*Work instructions*
Copy the records that follow exactly as written, but not their pictures.
===== Records supplied =====
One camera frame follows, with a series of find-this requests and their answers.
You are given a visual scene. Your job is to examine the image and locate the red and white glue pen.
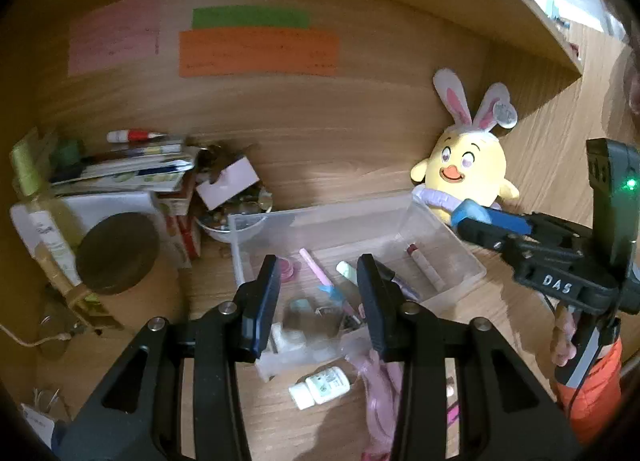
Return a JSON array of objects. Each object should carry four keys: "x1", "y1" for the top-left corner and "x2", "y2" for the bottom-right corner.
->
[{"x1": 106, "y1": 130, "x2": 168, "y2": 144}]

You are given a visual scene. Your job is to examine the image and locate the green spray bottle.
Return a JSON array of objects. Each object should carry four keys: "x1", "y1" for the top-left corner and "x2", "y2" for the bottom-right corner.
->
[{"x1": 10, "y1": 141, "x2": 86, "y2": 292}]

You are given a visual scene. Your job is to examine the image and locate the green sticky note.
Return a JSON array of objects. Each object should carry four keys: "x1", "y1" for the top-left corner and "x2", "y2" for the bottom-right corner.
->
[{"x1": 192, "y1": 5, "x2": 311, "y2": 30}]

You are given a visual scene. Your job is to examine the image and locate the pink sticky note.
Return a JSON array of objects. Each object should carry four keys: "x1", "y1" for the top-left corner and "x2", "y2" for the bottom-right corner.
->
[{"x1": 67, "y1": 0, "x2": 162, "y2": 75}]

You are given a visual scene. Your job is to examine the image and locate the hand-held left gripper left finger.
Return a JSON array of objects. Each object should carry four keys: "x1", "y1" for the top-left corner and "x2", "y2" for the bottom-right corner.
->
[{"x1": 55, "y1": 254, "x2": 282, "y2": 461}]

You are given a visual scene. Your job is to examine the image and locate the red and white carton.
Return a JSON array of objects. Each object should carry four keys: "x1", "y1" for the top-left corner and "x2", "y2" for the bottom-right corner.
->
[{"x1": 159, "y1": 190, "x2": 204, "y2": 269}]

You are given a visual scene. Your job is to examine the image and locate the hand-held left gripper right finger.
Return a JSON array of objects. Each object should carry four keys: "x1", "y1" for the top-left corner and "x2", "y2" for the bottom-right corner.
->
[{"x1": 356, "y1": 253, "x2": 583, "y2": 461}]

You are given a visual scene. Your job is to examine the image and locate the blue and white box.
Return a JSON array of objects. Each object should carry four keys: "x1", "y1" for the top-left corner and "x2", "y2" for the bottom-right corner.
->
[{"x1": 20, "y1": 401, "x2": 68, "y2": 449}]

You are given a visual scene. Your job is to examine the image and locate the brown ceramic mug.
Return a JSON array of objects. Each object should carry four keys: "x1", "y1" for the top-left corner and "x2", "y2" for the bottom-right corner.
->
[{"x1": 65, "y1": 261, "x2": 187, "y2": 334}]

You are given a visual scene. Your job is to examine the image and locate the yellow chick plush toy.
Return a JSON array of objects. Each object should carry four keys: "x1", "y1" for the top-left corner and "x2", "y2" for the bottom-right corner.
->
[{"x1": 410, "y1": 68, "x2": 521, "y2": 228}]

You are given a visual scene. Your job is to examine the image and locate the pink mesh bag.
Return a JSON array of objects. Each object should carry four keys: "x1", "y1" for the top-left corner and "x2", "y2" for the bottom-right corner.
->
[{"x1": 344, "y1": 348, "x2": 407, "y2": 461}]

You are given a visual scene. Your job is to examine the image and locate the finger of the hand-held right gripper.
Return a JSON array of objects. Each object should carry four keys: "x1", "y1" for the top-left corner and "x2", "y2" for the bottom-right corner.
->
[
  {"x1": 450, "y1": 198, "x2": 533, "y2": 237},
  {"x1": 457, "y1": 218, "x2": 509, "y2": 253}
]

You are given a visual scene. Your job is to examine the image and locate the small white bottle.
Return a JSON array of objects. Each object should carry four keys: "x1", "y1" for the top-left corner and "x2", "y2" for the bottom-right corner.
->
[{"x1": 288, "y1": 367, "x2": 351, "y2": 411}]

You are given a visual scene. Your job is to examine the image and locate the white tape roll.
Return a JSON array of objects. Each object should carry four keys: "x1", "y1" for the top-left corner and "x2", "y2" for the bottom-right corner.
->
[{"x1": 270, "y1": 322, "x2": 309, "y2": 355}]

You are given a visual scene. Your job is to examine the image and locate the white cable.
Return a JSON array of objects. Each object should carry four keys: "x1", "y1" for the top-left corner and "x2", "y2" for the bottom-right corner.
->
[{"x1": 0, "y1": 323, "x2": 72, "y2": 348}]

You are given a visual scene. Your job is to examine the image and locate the beige tube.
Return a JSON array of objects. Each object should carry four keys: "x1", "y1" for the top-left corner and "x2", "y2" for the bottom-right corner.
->
[{"x1": 45, "y1": 258, "x2": 103, "y2": 329}]

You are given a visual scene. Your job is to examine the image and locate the person's right hand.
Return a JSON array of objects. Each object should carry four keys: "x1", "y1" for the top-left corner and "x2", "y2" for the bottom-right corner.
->
[{"x1": 550, "y1": 306, "x2": 577, "y2": 368}]

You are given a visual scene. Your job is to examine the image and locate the white stick with red cap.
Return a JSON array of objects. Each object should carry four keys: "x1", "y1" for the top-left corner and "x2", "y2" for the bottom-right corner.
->
[{"x1": 406, "y1": 242, "x2": 447, "y2": 293}]

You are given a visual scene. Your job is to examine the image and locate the dark round mug lid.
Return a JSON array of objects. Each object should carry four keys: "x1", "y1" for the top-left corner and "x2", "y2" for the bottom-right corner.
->
[{"x1": 76, "y1": 212, "x2": 161, "y2": 295}]

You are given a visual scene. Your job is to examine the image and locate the mint green tube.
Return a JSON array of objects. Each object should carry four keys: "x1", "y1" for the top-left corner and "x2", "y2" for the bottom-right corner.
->
[{"x1": 335, "y1": 261, "x2": 362, "y2": 288}]

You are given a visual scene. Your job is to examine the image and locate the pink round tin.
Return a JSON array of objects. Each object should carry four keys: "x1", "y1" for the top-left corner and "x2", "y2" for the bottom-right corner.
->
[{"x1": 276, "y1": 257, "x2": 302, "y2": 285}]

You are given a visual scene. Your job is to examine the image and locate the small pink box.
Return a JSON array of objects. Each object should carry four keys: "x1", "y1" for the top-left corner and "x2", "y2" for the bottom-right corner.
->
[{"x1": 196, "y1": 157, "x2": 259, "y2": 210}]

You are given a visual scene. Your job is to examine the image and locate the clear plastic storage box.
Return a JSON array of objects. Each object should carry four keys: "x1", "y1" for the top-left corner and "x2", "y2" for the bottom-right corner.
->
[{"x1": 227, "y1": 191, "x2": 488, "y2": 383}]

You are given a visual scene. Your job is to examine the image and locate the white ceramic bowl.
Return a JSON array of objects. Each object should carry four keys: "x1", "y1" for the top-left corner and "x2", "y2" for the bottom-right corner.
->
[{"x1": 195, "y1": 214, "x2": 269, "y2": 244}]

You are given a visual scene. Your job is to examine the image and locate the pink pen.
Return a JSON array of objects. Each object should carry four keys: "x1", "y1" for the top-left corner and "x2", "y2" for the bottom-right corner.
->
[{"x1": 299, "y1": 247, "x2": 362, "y2": 324}]

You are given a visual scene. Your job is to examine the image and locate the person's right forearm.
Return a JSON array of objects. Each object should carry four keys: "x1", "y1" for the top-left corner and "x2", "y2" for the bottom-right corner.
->
[{"x1": 555, "y1": 338, "x2": 624, "y2": 446}]

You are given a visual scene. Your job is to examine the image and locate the stack of booklets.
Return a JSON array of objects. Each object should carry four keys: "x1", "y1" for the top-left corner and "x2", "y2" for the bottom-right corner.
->
[{"x1": 49, "y1": 140, "x2": 202, "y2": 198}]

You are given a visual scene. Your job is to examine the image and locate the orange sticky note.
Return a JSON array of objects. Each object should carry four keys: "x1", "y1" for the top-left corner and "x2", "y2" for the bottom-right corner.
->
=====
*Answer box*
One camera frame follows, with a series of find-this requests and their answers.
You are given a visual scene. Your job is to examine the image and locate the red and white glue pen.
Return a JSON array of objects. Each object should carry four keys: "x1", "y1" for the top-left corner and "x2", "y2" for the bottom-right corner.
->
[{"x1": 106, "y1": 130, "x2": 168, "y2": 144}]

You are given a visual scene. Your job is to examine the image and locate the green spray bottle.
Return a JSON array of objects. Each object should carry four keys: "x1", "y1" for the top-left corner and "x2", "y2" for the bottom-right corner.
->
[{"x1": 10, "y1": 141, "x2": 86, "y2": 292}]

You are given a visual scene. Your job is to examine the image and locate the green sticky note.
Return a JSON array of objects. Each object should carry four keys: "x1", "y1" for the top-left corner and "x2", "y2" for the bottom-right corner.
->
[{"x1": 192, "y1": 5, "x2": 311, "y2": 30}]

You are given a visual scene. Your job is to examine the image and locate the pink sticky note.
Return a JSON array of objects. Each object should carry four keys: "x1", "y1" for the top-left corner and "x2", "y2" for the bottom-right corner.
->
[{"x1": 67, "y1": 0, "x2": 162, "y2": 75}]

You are given a visual scene. Your job is to examine the image and locate the hand-held left gripper left finger.
Return a JSON array of objects. Each object should carry four keys: "x1", "y1" for the top-left corner and "x2", "y2" for the bottom-right corner.
->
[{"x1": 55, "y1": 254, "x2": 282, "y2": 461}]

You are given a visual scene. Your job is to examine the image and locate the red and white carton.
Return a JSON array of objects. Each object should carry four keys: "x1", "y1" for the top-left corner and "x2", "y2" for the bottom-right corner.
->
[{"x1": 159, "y1": 190, "x2": 204, "y2": 269}]

You are given a visual scene. Your job is to examine the image and locate the hand-held left gripper right finger.
Return a JSON array of objects. Each object should carry four keys: "x1", "y1" for the top-left corner and "x2", "y2" for the bottom-right corner.
->
[{"x1": 356, "y1": 253, "x2": 583, "y2": 461}]

You are given a visual scene. Your job is to examine the image and locate the blue and white box.
Return a JSON array of objects. Each object should carry four keys: "x1", "y1" for the top-left corner and "x2", "y2" for the bottom-right corner.
->
[{"x1": 20, "y1": 401, "x2": 68, "y2": 449}]

You are given a visual scene. Your job is to examine the image and locate the brown ceramic mug.
Return a JSON array of objects. Each object should carry four keys: "x1", "y1" for the top-left corner and "x2", "y2" for the bottom-right corner.
->
[{"x1": 65, "y1": 261, "x2": 187, "y2": 334}]

You are given a visual scene. Your job is to examine the image and locate the yellow chick plush toy.
Return a JSON array of objects. Each object should carry four keys: "x1", "y1" for the top-left corner and "x2", "y2" for the bottom-right corner.
->
[{"x1": 410, "y1": 68, "x2": 521, "y2": 228}]

You are given a visual scene. Your job is to examine the image and locate the pink mesh bag.
Return a JSON array of objects. Each object should carry four keys: "x1", "y1" for the top-left corner and "x2", "y2" for the bottom-right corner.
->
[{"x1": 344, "y1": 348, "x2": 407, "y2": 461}]

You are given a visual scene. Your job is to examine the image and locate the finger of the hand-held right gripper.
Return a JSON array of objects. Each object should carry four keys: "x1", "y1" for the top-left corner and "x2", "y2" for the bottom-right corner.
->
[
  {"x1": 450, "y1": 198, "x2": 533, "y2": 237},
  {"x1": 457, "y1": 218, "x2": 509, "y2": 253}
]

You are given a visual scene. Your job is to examine the image and locate the small white bottle.
Return a JSON array of objects. Each object should carry four keys: "x1", "y1" for the top-left corner and "x2", "y2" for the bottom-right corner.
->
[{"x1": 288, "y1": 367, "x2": 351, "y2": 411}]

You are given a visual scene. Your job is to examine the image and locate the white tape roll.
Return a JSON array of objects. Each object should carry four keys: "x1", "y1" for the top-left corner and "x2", "y2" for the bottom-right corner.
->
[{"x1": 270, "y1": 322, "x2": 309, "y2": 355}]

You are given a visual scene. Your job is to examine the image and locate the white cable.
Return a JSON array of objects. Each object should carry four keys: "x1", "y1" for the top-left corner and "x2", "y2" for the bottom-right corner.
->
[{"x1": 0, "y1": 323, "x2": 72, "y2": 348}]

You are given a visual scene. Your job is to examine the image and locate the beige tube.
Return a JSON array of objects. Each object should carry four keys: "x1", "y1" for the top-left corner and "x2", "y2" for the bottom-right corner.
->
[{"x1": 45, "y1": 258, "x2": 103, "y2": 329}]

You are given a visual scene. Your job is to examine the image and locate the person's right hand.
Return a JSON array of objects. Each object should carry four keys: "x1", "y1" for the top-left corner and "x2", "y2" for the bottom-right corner.
->
[{"x1": 550, "y1": 306, "x2": 577, "y2": 368}]

You are given a visual scene. Your job is to examine the image and locate the white stick with red cap.
Return a JSON array of objects. Each object should carry four keys: "x1", "y1" for the top-left corner and "x2", "y2" for the bottom-right corner.
->
[{"x1": 406, "y1": 242, "x2": 447, "y2": 293}]

You are given a visual scene. Your job is to examine the image and locate the dark round mug lid.
Return a JSON array of objects. Each object should carry four keys: "x1", "y1" for the top-left corner and "x2", "y2" for the bottom-right corner.
->
[{"x1": 76, "y1": 212, "x2": 161, "y2": 295}]

You are given a visual scene. Your job is to examine the image and locate the mint green tube.
Return a JSON array of objects. Each object should carry four keys: "x1", "y1" for the top-left corner and "x2", "y2" for the bottom-right corner.
->
[{"x1": 335, "y1": 261, "x2": 362, "y2": 288}]

You are given a visual scene. Your job is to examine the image and locate the pink round tin.
Return a JSON array of objects. Each object should carry four keys: "x1", "y1" for the top-left corner and "x2", "y2" for the bottom-right corner.
->
[{"x1": 276, "y1": 257, "x2": 302, "y2": 285}]

You are given a visual scene. Your job is to examine the image and locate the small pink box.
Return a JSON array of objects. Each object should carry four keys: "x1", "y1" for the top-left corner and "x2", "y2" for the bottom-right corner.
->
[{"x1": 196, "y1": 157, "x2": 259, "y2": 210}]

You are given a visual scene. Your job is to examine the image and locate the clear plastic storage box.
Return a JSON array of objects. Each object should carry four keys: "x1", "y1" for the top-left corner and "x2", "y2" for the bottom-right corner.
->
[{"x1": 227, "y1": 191, "x2": 488, "y2": 383}]

You are given a visual scene. Your job is to examine the image and locate the white ceramic bowl.
Return a JSON array of objects. Each object should carry four keys: "x1", "y1" for the top-left corner and "x2", "y2" for the bottom-right corner.
->
[{"x1": 195, "y1": 214, "x2": 269, "y2": 244}]

You are given a visual scene. Your job is to examine the image and locate the pink pen.
Return a JSON array of objects. Each object should carry four keys: "x1", "y1" for the top-left corner and "x2", "y2" for the bottom-right corner.
->
[{"x1": 299, "y1": 247, "x2": 362, "y2": 324}]

You are given a visual scene. Your job is to examine the image and locate the person's right forearm.
Return a JSON array of objects. Each object should carry four keys: "x1", "y1" for the top-left corner and "x2", "y2" for the bottom-right corner.
->
[{"x1": 555, "y1": 338, "x2": 624, "y2": 446}]

You are given a visual scene. Your job is to examine the image and locate the stack of booklets.
Return a JSON array of objects. Each object should carry four keys: "x1", "y1" for the top-left corner and "x2", "y2" for the bottom-right corner.
->
[{"x1": 49, "y1": 140, "x2": 202, "y2": 198}]

You are given a visual scene. Your job is to examine the image and locate the orange sticky note.
Return a JSON array of objects. Each object should carry four keys: "x1", "y1" for the top-left corner and "x2", "y2" for the bottom-right corner.
->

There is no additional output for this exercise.